PGIM Investments étend son réseau de distribution européenavec l’ajout d’une équipe dédiée à l’Allemagne. Thiemo Volkholz et Cvjetko Zecevic, respectivement vice-président et assistant vice-président, seront basés à Francfort et auront à charge de promouvoir les expertises de gestion d’actifs de PGIM auprès des banques et des intermédiaires financiers allemands. Thiemo Volkholz et Cvjetko Zecevic travaillaient chez Capital Group, où le premier était directeur exécutif responsable des relations avec les banques, gestionnaires de fortunes et multi-family offices tandis que le second était associé au développement de l’activité de Capital Group en Allemagne auprès des intermédiaires financiers et des institutionnels.
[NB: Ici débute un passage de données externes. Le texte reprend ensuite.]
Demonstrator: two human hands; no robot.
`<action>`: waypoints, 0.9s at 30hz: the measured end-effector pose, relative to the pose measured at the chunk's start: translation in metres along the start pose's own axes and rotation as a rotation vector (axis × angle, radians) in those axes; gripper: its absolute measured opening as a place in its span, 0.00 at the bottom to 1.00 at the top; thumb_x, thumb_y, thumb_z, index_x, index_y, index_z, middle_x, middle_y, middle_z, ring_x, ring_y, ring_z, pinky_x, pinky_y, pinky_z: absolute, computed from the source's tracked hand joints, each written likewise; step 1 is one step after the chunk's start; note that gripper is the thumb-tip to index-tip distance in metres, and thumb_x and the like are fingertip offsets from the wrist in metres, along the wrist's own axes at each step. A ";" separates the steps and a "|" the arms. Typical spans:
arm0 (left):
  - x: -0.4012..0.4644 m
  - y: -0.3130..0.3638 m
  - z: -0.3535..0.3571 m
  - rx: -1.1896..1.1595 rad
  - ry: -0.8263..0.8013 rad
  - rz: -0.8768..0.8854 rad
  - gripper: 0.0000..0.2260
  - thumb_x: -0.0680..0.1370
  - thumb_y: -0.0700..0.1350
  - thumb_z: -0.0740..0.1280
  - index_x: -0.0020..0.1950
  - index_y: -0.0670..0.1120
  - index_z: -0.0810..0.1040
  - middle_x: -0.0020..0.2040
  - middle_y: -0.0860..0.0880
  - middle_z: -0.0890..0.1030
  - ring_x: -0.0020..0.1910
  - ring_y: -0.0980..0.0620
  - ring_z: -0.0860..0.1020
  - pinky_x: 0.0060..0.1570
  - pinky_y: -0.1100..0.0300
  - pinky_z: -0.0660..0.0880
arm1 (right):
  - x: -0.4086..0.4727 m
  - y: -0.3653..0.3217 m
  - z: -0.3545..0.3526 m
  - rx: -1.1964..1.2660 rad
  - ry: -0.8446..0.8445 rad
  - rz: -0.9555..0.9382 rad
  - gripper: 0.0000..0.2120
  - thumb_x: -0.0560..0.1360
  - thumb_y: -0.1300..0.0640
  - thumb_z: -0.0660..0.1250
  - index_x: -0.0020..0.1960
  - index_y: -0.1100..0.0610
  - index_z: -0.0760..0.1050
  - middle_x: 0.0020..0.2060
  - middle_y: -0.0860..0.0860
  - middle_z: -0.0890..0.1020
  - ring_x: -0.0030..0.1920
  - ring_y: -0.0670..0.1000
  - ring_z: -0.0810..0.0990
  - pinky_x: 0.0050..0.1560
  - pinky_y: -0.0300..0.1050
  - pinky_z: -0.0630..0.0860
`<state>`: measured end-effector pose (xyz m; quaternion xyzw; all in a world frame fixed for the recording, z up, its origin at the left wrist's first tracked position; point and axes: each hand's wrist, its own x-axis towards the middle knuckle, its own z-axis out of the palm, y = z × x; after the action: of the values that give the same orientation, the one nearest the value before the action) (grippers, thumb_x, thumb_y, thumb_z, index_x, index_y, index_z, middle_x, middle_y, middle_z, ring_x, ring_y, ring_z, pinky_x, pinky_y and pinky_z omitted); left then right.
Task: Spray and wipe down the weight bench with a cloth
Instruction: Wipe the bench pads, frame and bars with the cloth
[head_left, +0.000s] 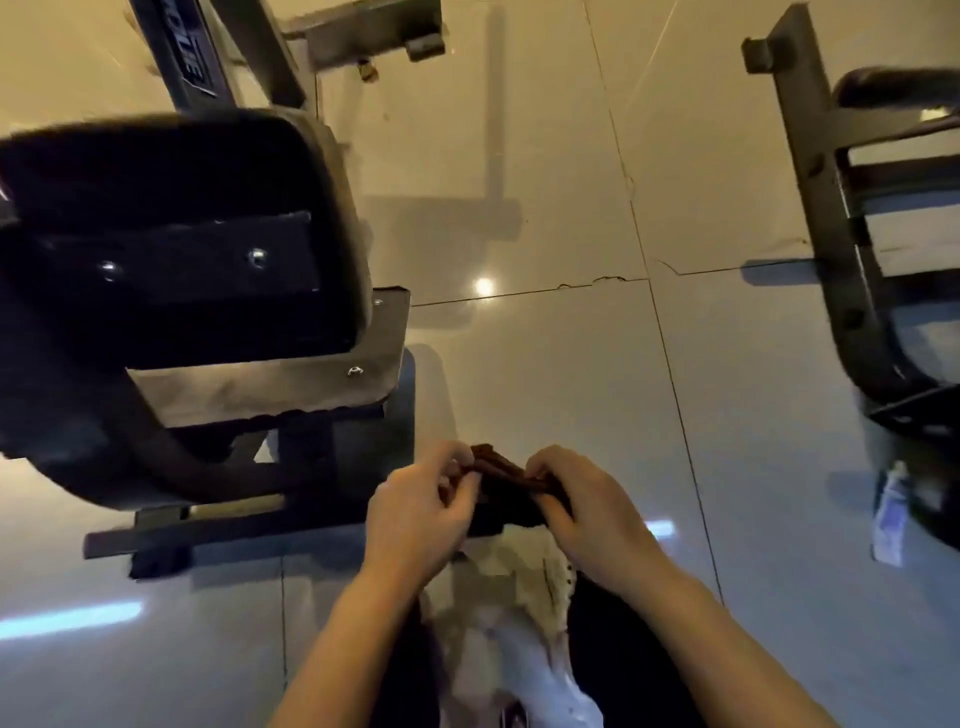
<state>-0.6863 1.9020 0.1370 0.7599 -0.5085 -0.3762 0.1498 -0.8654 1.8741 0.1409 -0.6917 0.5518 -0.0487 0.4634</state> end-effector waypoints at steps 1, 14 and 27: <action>-0.009 0.019 -0.017 0.030 -0.008 -0.030 0.02 0.77 0.52 0.66 0.46 0.60 0.74 0.39 0.57 0.80 0.40 0.52 0.79 0.41 0.56 0.73 | -0.016 -0.014 -0.015 0.015 0.007 0.007 0.10 0.76 0.64 0.65 0.52 0.51 0.74 0.44 0.44 0.74 0.43 0.45 0.72 0.41 0.30 0.67; -0.054 0.310 -0.219 -0.164 -0.012 0.096 0.07 0.74 0.44 0.73 0.44 0.56 0.78 0.42 0.57 0.80 0.45 0.57 0.79 0.49 0.59 0.76 | -0.082 -0.218 -0.307 -0.127 -0.093 -0.051 0.06 0.74 0.58 0.70 0.50 0.56 0.79 0.46 0.52 0.83 0.46 0.52 0.79 0.49 0.49 0.77; 0.145 0.384 -0.328 0.028 0.179 0.222 0.03 0.75 0.50 0.68 0.46 0.52 0.78 0.43 0.56 0.79 0.45 0.53 0.78 0.47 0.51 0.76 | 0.079 -0.291 -0.476 -0.059 0.255 -0.125 0.11 0.75 0.61 0.70 0.49 0.47 0.72 0.40 0.41 0.78 0.43 0.41 0.77 0.42 0.32 0.72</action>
<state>-0.6737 1.5545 0.5309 0.7315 -0.5791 -0.2811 0.2247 -0.9015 1.5192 0.5769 -0.7264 0.5631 -0.1486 0.3650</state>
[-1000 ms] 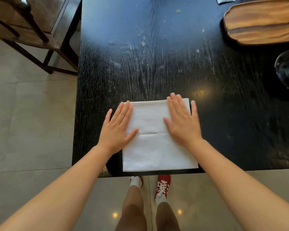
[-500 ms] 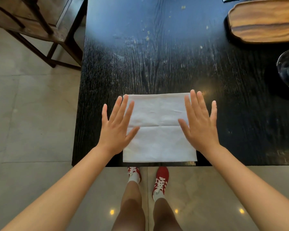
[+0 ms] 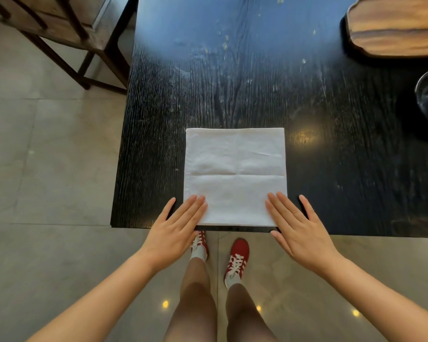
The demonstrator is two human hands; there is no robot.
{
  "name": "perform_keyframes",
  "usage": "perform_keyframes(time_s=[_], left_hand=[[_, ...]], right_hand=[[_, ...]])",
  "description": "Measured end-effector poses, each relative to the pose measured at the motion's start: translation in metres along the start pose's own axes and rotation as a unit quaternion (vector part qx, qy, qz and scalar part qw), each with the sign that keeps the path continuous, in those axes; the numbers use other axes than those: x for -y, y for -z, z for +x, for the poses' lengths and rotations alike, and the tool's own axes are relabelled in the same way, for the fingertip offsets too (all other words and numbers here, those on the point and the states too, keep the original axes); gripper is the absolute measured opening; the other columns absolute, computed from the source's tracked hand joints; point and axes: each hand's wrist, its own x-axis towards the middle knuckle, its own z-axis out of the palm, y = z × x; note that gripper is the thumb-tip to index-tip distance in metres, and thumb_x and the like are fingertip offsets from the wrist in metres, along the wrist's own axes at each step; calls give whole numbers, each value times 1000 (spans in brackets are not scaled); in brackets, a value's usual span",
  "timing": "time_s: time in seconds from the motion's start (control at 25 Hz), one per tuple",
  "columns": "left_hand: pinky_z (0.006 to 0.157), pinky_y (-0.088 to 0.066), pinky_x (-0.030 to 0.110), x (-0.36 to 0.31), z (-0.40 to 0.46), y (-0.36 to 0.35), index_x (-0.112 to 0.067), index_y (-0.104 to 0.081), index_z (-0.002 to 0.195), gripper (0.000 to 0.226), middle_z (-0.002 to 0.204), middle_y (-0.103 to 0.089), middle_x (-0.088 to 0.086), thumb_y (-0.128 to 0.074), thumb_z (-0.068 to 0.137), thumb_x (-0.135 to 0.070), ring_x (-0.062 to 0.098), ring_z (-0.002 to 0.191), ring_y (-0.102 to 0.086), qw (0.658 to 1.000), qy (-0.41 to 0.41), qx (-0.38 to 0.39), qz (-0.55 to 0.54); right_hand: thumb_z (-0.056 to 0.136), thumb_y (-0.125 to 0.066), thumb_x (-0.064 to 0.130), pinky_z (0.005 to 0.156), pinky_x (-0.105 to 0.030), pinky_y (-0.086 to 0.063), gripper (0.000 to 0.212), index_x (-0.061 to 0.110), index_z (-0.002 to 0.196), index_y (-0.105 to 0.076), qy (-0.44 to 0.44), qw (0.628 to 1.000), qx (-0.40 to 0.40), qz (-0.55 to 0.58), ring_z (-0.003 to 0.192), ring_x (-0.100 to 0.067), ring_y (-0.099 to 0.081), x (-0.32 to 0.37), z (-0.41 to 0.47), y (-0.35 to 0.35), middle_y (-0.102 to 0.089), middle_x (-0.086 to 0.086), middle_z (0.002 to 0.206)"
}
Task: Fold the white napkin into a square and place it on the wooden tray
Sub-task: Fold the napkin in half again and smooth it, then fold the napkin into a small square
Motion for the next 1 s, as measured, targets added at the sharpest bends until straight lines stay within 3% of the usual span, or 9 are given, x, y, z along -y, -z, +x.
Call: perform_keyframes(time_s=[0.2, 0.32, 0.4, 0.48, 0.64, 0.76, 0.8, 0.88, 1.0], left_hand=[[115, -11, 46, -1, 1, 1, -13, -5, 149, 54, 158, 5, 2, -21, 100, -31, 20, 144, -9, 1000, 7, -5, 4], [116, -12, 43, -3, -6, -1, -11, -12, 148, 65, 158, -6, 5, -41, 90, -10, 22, 143, -13, 1000, -8, -20, 2], [116, -15, 41, -7, -11, 3, -10, -23, 146, 64, 154, -24, 7, -39, 85, 2, 23, 141, -22, 999, -21, -38, -3], [114, -20, 41, -10, -14, 9, -9, -34, 141, 57, 146, -38, 9, -37, 85, 4, 22, 137, -32, 999, -22, -43, -21], [113, -23, 39, -9, -16, 24, -8, -45, 135, 49, 140, -47, 8, -38, 87, -3, 20, 131, -42, 997, -38, -31, -65], [108, -35, 35, -3, -20, 37, -12, -55, 127, 40, 132, -56, 4, -37, 92, -16, 17, 124, -50, 990, -51, 7, -129], [104, -39, 32, -2, -21, 42, -14, -59, 123, 37, 128, -60, 1, -36, 96, -25, 14, 120, -54, 984, -37, 17, -172], [92, -46, 26, 0, -23, 57, -19, -67, 112, 47, 114, -68, -8, -32, 97, -47, 6, 107, -61, 958, 28, 28, -284], [80, -50, 15, 3, -16, 80, -24, -73, 96, 42, 93, -71, -21, -49, 86, -57, -3, 91, -64, 901, 155, 0, -406]], right_hand=[[96, -20, 45, 117, -42, 2, 62, 15, 148, -4, -2, 1000, -21, 12, 144, -16, 4, -2, -6, -4, 6, -1, 157], [94, -41, 22, 115, -45, -14, 53, 13, 144, -26, 35, 995, -88, 21, 143, -21, -14, -7, -19, -7, -25, -7, 152], [88, -54, 6, 110, -47, -29, 51, 10, 137, -42, 64, 989, -127, 26, 136, -27, -34, -7, -23, -5, -41, -10, 143], [87, -57, 8, 107, -48, -37, 43, 9, 129, -51, 83, 984, -154, 32, 128, -28, -44, -7, -23, -3, -50, -12, 135], [84, -63, 14, 99, -45, -41, 31, 8, 114, -64, 99, 978, -168, 70, 115, -26, -57, -8, -24, 7, -64, -11, 119], [81, -66, 13, 92, -40, -47, 20, 7, 99, -72, 92, 973, -171, 123, 96, -23, -68, -5, -27, 21, -73, -10, 100], [88, -58, 17, 89, -38, -50, 19, 6, 95, -73, 87, 969, -172, 152, 89, -22, -71, -4, -27, 26, -74, -10, 94], [97, -39, 26, 78, -29, -56, 39, 7, 90, -72, 71, 963, -165, 202, 76, -20, -71, -2, -27, 38, -74, -7, 83], [97, -36, 35, 73, -17, -49, 40, 11, 91, -68, -4, 943, -159, 293, 75, -10, -66, 1, -22, 57, -72, 0, 78]])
PGIM Investments est le distributeur de fonds de PGIM qui gère 1 000 milliards de dollars pour Prudential. La société envisage d’ajouter deux autres équipes régionales en Europe d’ici début 2019. Thiemo Volkholz et Cvjetko Zecevic rapporteront à Kimberly LaPointe, vice-présidente exécutive et responsable des comptes internationaux. La gamme de fonds Ucits domiciliée en Irlande de PGIM Investments, PGIM Funds, totalisait 3 milliards d’euros d’actifs sous gestion en date du 30 août 2018.